The high-pressure and high-temperature experiments described here mimic planet interior differentiation processes. The processes are visualized and better understood by high-resolution 3D imaging and quantitative chemical analysis.

Abstract

A planetary interior is under high-pressure and high-temperature conditions and it has a layered structure. There are two important processes that led to that layered structure, (1) percolation of liquid metal in a solid silicate matrix by planet differentiation, and (2) inner core crystallization by subsequent planet cooling. We conduct high-pressure and high-temperature experiments to simulate both processes in the laboratory. Formation of percolative planetary core depends on the efficiency of melt percolation, which is controlled by the dihedral (wetting) angle. The percolation simulation includes heating the sample at high pressure to a target temperature at which iron-sulfur alloy is molten while the silicate remains solid, and then determining the true dihedral angle to evaluate the style of liquid migration in a crystalline matrix by 3D visualization. The 3D volume rendering is achieved by slicing the recovered sample with a focused ion beam (FIB) and taking SEM image of each slice with a FIB/SEM crossbeam instrument. The second set of experiments is designed to understand the inner core crystallization and element distribution between the liquid outer core and solid inner core by determining the melting temperature and element partitioning at high pressure. The melting experiments are conducted in the multi-anvil apparatus up to 27 GPa and extended to higher pressure in the diamond-anvil cell with laser-heating. We have developed techniques to recover small heated samples by precision FIB milling and obtain high-resolution images of the laser-heated spot that show melting texture at high pressure. By analyzing the chemical compositions of the coexisting liquid and solid phases, we precisely determine the liquidus curve, providing necessary data to understand the inner core crystallization process.

Introduction

Terrestrial planets such as the Earth, Venus, Mars, and Mercury are differentiated planetary bodies consisting of a silicate mantle and a metallic core. The modern planet formation model suggests that the terrestrial planets were formed from collisions of Moon-to-Mars-sized planetary embryos grown from km-sized or larger planetesimals through gravitational interactions1-2. The planetesimals were likely differentiated already once the metallic iron alloys reached melting temperature due to heating from sources such as radioactive decay of short-lived isotopes such as 26Al and 60Fe, impact, and release of potential energy3. It is important to understand how the liquid metal percolated through a silicate matrix during the early differentiation.

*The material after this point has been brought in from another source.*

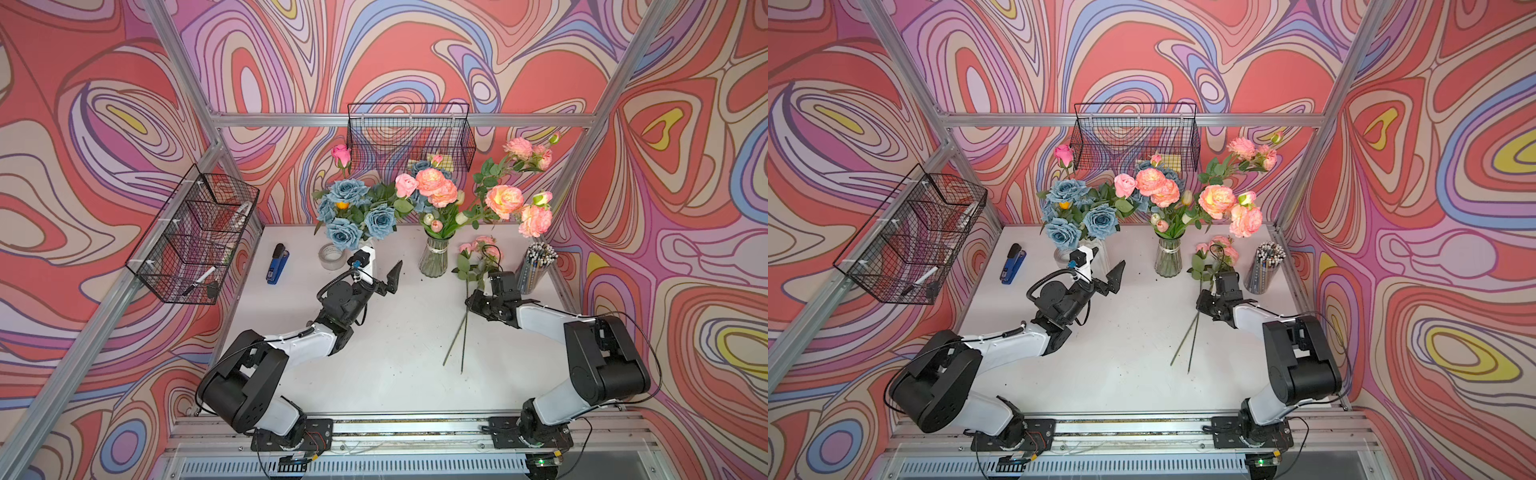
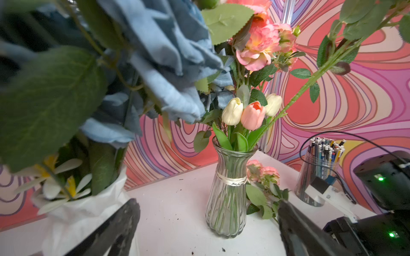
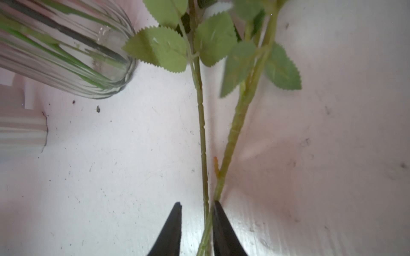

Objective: Pick out pink flowers from the vase
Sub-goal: Place the flower at the center of the board, then pick up the flower from the vase.

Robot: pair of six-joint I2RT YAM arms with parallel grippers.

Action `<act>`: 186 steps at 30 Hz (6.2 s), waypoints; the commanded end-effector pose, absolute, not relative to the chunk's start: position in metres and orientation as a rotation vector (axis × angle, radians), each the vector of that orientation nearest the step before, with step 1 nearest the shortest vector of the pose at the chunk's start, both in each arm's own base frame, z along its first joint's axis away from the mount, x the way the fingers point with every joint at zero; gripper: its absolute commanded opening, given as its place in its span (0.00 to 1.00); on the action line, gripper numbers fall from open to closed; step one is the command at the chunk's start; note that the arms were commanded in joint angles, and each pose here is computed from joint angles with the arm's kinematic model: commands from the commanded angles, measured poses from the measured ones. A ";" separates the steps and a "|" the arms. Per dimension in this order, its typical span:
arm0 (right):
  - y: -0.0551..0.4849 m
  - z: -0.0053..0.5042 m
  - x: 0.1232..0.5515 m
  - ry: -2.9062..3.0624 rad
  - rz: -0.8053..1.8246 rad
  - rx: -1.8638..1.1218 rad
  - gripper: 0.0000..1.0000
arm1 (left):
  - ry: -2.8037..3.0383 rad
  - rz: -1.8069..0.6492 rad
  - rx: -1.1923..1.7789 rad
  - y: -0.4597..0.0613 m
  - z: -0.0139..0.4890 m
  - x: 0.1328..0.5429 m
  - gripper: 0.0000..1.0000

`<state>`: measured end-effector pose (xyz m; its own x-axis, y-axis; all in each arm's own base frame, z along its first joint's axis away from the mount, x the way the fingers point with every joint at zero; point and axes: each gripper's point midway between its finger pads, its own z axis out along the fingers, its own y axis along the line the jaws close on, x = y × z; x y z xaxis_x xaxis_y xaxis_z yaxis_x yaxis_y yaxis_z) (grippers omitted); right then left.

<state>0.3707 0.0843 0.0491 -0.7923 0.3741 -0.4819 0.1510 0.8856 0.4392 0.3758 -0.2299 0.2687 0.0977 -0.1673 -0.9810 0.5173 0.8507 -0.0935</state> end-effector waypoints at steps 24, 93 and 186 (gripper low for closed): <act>0.260 0.188 0.374 1.741 0.889 -0.269 0.64 | 1.475 -0.304 -0.064 -0.130 0.242 0.384 1.00; 0.399 0.299 0.472 1.114 1.137 -0.357 0.06 | 1.576 -0.551 -0.061 -0.150 0.176 0.383 0.96; 0.255 0.638 0.357 0.913 0.733 -0.561 0.00 | 1.461 -0.882 0.176 -0.231 0.257 0.369 0.96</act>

Planet differentiation could proceed through efficient liquid-liquid separation or by percolation of liquid metal in a solid silicate matrix, depending on the size and interior temperature of the planetary bodies. The percolation of liquid metal in the solid silicate matrix is likely a dominant process in the initial differentiation when the temperature is not high enough to melt the entire planetary body. The efficiency of percolation depends on the dihedral angle, determined by the interfacial energies of the solid-solid and solid-liquid interfaces. We can simulate this process in the laboratory by conducting high-pressure and high-temperature experiments on a mixture of iron alloy and silicate. Recent studies4-7 have investigated the wetting ability of liquid iron alloys in a solid silicate matrix at high pressure and temperature. They used a conventional method to measure the relative frequency distributions of apparent dihedral angles between the quenched liquid metal and silicate grains on the polished cross-sections for determination of the true dihedral angle. The conventional method yields relatively large uncertainties in the measured dihedral angle and possible bias depending on the sampling statistics. Here we present a new imaging technique to visualize the distribution of liquid metal in the silicate matrix in three dimensions (3D) by combination of FIB milling and high-resolution field-emission SEM imaging. The new imaging technique provides precise determination of the dihedral angle and quantitative measure of the volume fraction and connectivity of the liquid phase.

The Earth's core was formed in a relatively short time (<100 million years)8, presumably in a liquid state at its early history. Mars and Mercury also have liquid cores based on solar tidal deformation from the Mars Global Surveyor radio tracking dataand radar speckle patterns tied to the planetary rotation10, respectively. Thermal evolution models and high-pressure melting experiments on core materials further support a liquid Martian core11-12. Recent Messenger spacecraft data provide additional evidence for a liquid core of Mercury13. Even the small Moon likely has a small liquid core based on recent reanalysis of Appollo lunar seismograms14. Liquid planetary cores are consistent with high accretion energy at the early stage of planet formation. Subsequent cooling may lead to formation of solid inner core for some planets. Seismic data have revealed that the Earth consists of a liquid outer core and a solid inner core. The formation of the inner core has important implications for the dynamics of the core driven by thermal and compositional convections and the generation of the magnetic field of the planet.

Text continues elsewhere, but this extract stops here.